▶ Aim of the task: Line count for "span": give the number of lines in the records below that hold it, and nothing else.

(Beginning of Data for analysis)

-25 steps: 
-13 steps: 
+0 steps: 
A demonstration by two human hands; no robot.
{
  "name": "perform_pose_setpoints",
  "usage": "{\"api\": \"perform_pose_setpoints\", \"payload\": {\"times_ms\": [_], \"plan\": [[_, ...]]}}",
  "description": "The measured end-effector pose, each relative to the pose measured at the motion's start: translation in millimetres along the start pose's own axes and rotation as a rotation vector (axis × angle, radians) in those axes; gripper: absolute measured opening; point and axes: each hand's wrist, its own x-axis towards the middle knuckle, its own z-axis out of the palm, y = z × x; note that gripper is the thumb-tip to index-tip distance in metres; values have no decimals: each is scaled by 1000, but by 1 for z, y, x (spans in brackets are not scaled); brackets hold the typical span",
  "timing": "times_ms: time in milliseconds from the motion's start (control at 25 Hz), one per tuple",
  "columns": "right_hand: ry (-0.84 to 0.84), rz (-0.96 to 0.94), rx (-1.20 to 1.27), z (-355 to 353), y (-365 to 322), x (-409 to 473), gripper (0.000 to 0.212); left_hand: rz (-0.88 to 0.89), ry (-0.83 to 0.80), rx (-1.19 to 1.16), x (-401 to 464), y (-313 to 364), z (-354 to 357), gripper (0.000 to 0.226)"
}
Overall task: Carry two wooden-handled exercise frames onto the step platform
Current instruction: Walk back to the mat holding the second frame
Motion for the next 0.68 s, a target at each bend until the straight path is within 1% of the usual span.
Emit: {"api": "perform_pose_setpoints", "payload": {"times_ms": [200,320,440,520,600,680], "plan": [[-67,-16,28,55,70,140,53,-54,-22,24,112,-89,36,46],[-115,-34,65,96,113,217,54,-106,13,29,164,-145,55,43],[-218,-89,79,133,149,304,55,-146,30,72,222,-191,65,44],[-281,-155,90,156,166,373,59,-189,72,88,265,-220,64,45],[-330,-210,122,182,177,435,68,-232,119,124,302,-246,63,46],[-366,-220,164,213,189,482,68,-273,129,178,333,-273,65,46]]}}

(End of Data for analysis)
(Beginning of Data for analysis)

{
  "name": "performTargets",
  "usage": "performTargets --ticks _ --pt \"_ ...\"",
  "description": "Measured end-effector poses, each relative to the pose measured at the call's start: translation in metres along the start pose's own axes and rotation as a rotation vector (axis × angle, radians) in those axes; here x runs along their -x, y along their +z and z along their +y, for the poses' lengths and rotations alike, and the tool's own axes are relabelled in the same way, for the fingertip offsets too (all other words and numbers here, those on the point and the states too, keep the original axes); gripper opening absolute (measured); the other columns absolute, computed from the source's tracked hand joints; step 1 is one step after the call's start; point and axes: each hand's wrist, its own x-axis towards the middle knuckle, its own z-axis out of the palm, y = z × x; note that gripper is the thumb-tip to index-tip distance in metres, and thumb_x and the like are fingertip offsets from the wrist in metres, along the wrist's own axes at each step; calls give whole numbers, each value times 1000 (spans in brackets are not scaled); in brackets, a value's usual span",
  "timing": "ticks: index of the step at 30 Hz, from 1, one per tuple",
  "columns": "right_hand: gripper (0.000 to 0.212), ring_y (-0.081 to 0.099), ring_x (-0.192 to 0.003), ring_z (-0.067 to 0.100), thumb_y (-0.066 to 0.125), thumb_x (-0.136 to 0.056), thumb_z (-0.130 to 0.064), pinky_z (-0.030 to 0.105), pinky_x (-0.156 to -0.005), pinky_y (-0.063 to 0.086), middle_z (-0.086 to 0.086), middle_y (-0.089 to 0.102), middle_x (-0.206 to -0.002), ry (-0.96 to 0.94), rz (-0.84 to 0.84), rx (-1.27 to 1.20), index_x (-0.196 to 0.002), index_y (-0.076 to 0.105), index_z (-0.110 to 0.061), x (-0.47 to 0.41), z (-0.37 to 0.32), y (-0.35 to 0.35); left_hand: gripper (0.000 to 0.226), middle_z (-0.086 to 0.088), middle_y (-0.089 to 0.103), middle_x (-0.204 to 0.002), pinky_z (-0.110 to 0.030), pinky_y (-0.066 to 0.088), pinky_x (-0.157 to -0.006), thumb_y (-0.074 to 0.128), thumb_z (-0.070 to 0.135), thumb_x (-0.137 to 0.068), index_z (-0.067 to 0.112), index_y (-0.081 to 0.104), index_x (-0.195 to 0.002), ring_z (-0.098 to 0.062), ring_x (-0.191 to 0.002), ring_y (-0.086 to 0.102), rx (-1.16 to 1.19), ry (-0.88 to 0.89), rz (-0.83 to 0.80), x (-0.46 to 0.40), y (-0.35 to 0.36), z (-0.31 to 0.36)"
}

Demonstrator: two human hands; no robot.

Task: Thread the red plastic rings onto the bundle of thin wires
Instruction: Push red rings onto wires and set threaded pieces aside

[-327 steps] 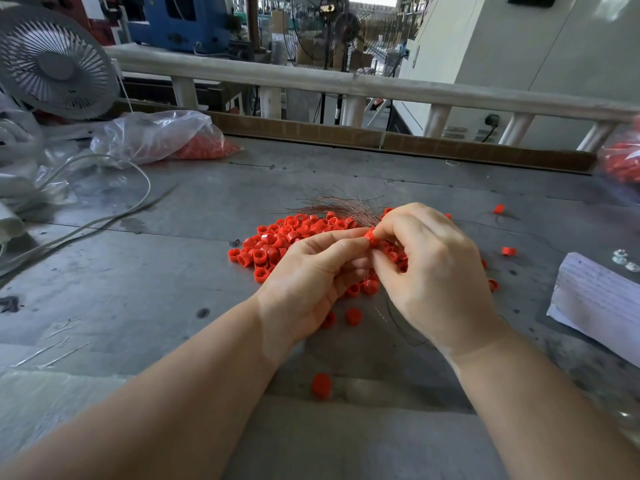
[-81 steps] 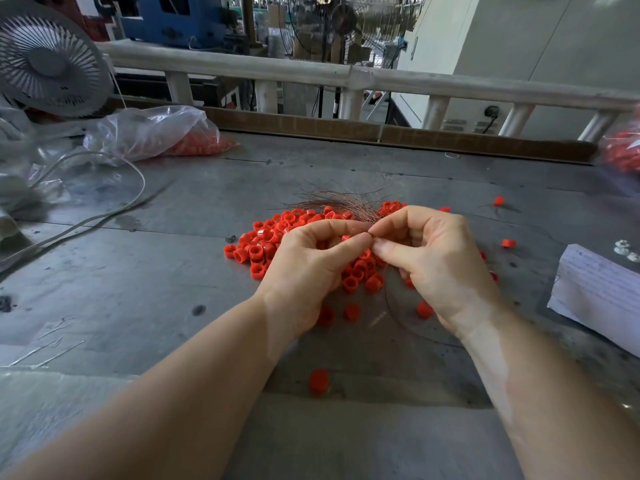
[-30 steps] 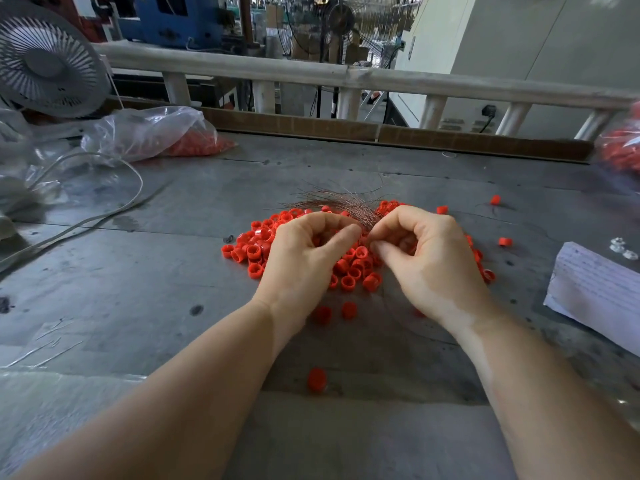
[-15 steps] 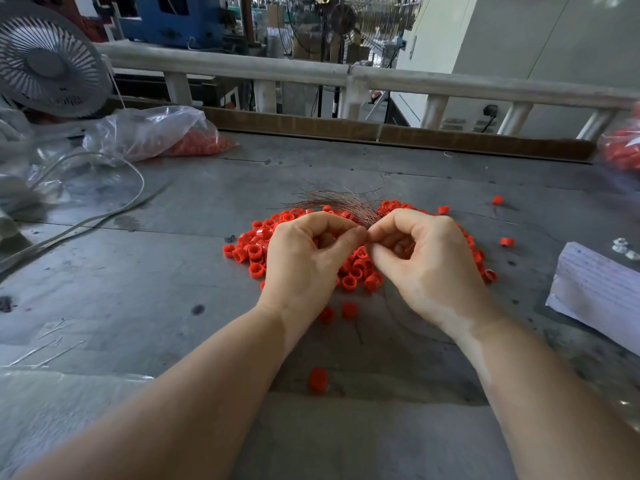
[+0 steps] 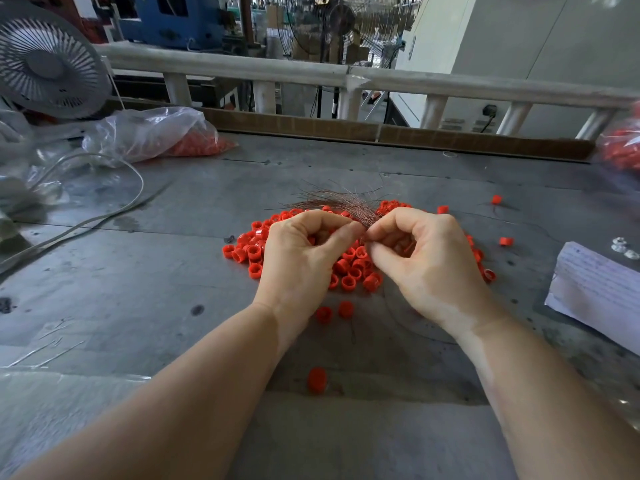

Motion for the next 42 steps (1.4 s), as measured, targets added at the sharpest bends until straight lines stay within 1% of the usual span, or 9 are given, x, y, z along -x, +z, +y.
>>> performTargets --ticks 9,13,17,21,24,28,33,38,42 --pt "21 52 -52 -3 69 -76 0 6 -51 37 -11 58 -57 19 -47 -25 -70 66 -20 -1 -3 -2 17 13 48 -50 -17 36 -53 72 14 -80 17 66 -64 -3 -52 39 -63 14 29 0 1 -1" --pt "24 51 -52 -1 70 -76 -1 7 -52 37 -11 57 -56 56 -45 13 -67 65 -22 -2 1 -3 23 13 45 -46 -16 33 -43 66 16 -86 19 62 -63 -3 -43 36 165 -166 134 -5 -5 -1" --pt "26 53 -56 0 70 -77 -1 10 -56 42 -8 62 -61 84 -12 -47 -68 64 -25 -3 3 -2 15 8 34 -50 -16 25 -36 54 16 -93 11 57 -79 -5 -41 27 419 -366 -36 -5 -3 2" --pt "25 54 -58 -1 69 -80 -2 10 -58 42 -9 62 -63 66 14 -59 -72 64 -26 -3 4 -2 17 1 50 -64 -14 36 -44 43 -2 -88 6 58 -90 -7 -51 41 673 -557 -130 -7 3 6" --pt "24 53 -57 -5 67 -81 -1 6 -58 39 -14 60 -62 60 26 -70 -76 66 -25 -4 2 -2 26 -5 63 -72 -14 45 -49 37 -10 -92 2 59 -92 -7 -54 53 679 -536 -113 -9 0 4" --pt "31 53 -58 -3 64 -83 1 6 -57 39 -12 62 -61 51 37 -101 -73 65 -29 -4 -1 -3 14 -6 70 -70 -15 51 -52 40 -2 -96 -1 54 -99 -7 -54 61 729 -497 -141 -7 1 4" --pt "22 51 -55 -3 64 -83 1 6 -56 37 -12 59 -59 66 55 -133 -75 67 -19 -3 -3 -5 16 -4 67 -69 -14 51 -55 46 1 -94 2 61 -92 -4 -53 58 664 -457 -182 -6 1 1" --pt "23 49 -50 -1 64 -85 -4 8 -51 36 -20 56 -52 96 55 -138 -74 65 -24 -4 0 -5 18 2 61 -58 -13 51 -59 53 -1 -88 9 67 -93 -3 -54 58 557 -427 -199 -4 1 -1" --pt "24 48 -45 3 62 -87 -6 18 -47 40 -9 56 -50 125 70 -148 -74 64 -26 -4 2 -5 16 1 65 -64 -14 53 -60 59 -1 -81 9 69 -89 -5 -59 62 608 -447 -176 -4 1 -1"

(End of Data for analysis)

▶ Worked solution: 4